Pourtant considérée comme un des réalisateurs majeurs de la nouvelle vague hongkongaise, Ann Hui demeure une artiste encore méconnue en Occident, dont l’œuvre s’est souvent articulée autour de personnages féminins en charge de leur existence et s’inscrivant dans les tumultes de l’histoire chinoise (occupation japonaise, rétrocession de Hong-Kong, relations avec Taïwan). C’est encore le cas avec Une vie simple, autour de Ah Tao, une bonne qui resta pendant soixante années, soit quatre générations, au service de la famille Leung. Au crépuscule de sa vie, elle ne s’occupe plus désormais que de Roger Leung, un célibataire discret qui travaille dans la production de films et vit toujours à Hong Kong, alors que toute la famille a émigré vers l’Amérique. Lorsque Ah Tao subit un infarctus et doit rejoindre une maison de convalescence, Roger décide de prendre soin d’elle comme elle le fit elle-même quelques années auparavant tandis qu’il connaissait aussi des ennuis de santé
.
Une vie simple est un long-métrage extrêmement délicat et subtil sur l’attention portée aux autres, dictée par le souvenir et le sentiment d’être naturellement redevable d’une femme qui a tenu ses employeurs comme sa seule famille et a élevé les plus jeunes comme s’ils avaient été ses propres enfants. La personne âgée et souffrante, fût-elle une subalterne, est regardée avec beaucoup de respect et de gratitude. Cependant, ce regard ne verse pas dans l’angélisme ni la béatitude. Si elles sont souvent douces, attentives et prévenantes, les relations maternelles entre la vieille domestique et son ‘neveu’ préféré ne nient pas les réalités aussi bien économiques que sanitaires. C’est Roger qui prend en charge les frais d’hospitalisation et de placement de manière spontanée et allant de soi et sa sœur déclare de la même sorte qu’elle s’acquittera des frais d’obsèques de Ah Tao. L’argent est régulièrement au cœur des conversations, sans tabou ni honte.
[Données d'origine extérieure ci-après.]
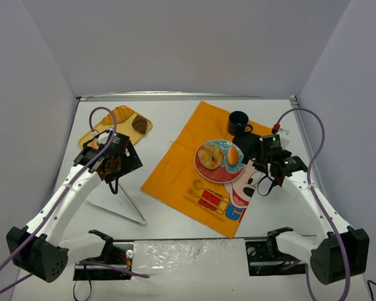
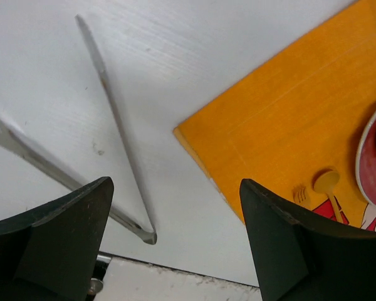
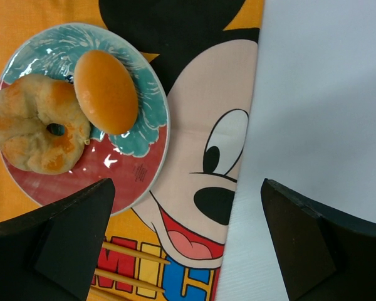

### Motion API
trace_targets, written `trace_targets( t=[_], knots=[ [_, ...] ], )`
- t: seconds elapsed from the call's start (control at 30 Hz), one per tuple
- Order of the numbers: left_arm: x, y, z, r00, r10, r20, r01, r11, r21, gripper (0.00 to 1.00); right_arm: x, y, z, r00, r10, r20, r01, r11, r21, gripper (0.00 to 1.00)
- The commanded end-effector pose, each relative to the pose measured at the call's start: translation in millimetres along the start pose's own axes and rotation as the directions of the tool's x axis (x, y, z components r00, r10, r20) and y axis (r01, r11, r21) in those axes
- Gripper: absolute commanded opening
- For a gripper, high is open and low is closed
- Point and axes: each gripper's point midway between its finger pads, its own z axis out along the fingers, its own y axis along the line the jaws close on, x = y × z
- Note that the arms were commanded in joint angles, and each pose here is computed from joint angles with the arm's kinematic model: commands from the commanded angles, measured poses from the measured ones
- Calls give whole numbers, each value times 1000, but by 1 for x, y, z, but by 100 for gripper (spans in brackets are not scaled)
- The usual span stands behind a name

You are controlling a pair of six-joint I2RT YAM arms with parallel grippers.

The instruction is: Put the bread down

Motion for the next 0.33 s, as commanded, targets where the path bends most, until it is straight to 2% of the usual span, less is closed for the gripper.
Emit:
trace_targets(
  t=[0.0, 0.3],
  knots=[
    [-35, -33, -16, 976, 177, 127, -190, 976, 104, 79, -29, 26, -10, 997, -22, 69, 28, 996, -80, 100],
    [-33, -53, -10, 959, 250, 136, -267, 957, 118, 79, -35, 43, -16, 997, -47, 69, 56, 990, -130, 100]
  ],
)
Souvent drôle et léger, porté pat le duo mû par une jolie tendresse et une attention généreuse et discrète – les regards à la sauvette de Roger épiant l’état de Ah Tao en témoignent – le film s’avère très chaleureux, mélancolique et émouvant, ce qui ne l’empêche pas de s’ancrer dans la réalité presque documentaire du quotidien d’un établissement qui est également l’antichambre de la mort pour ses pensionnaires et de tenir en permanence, comme sur le fil du rasoir, la bonne distance face à un sujet qui ne sombre jamais dans le sentimentalisme facile et se distingue au contraire par sa justesse indéniable.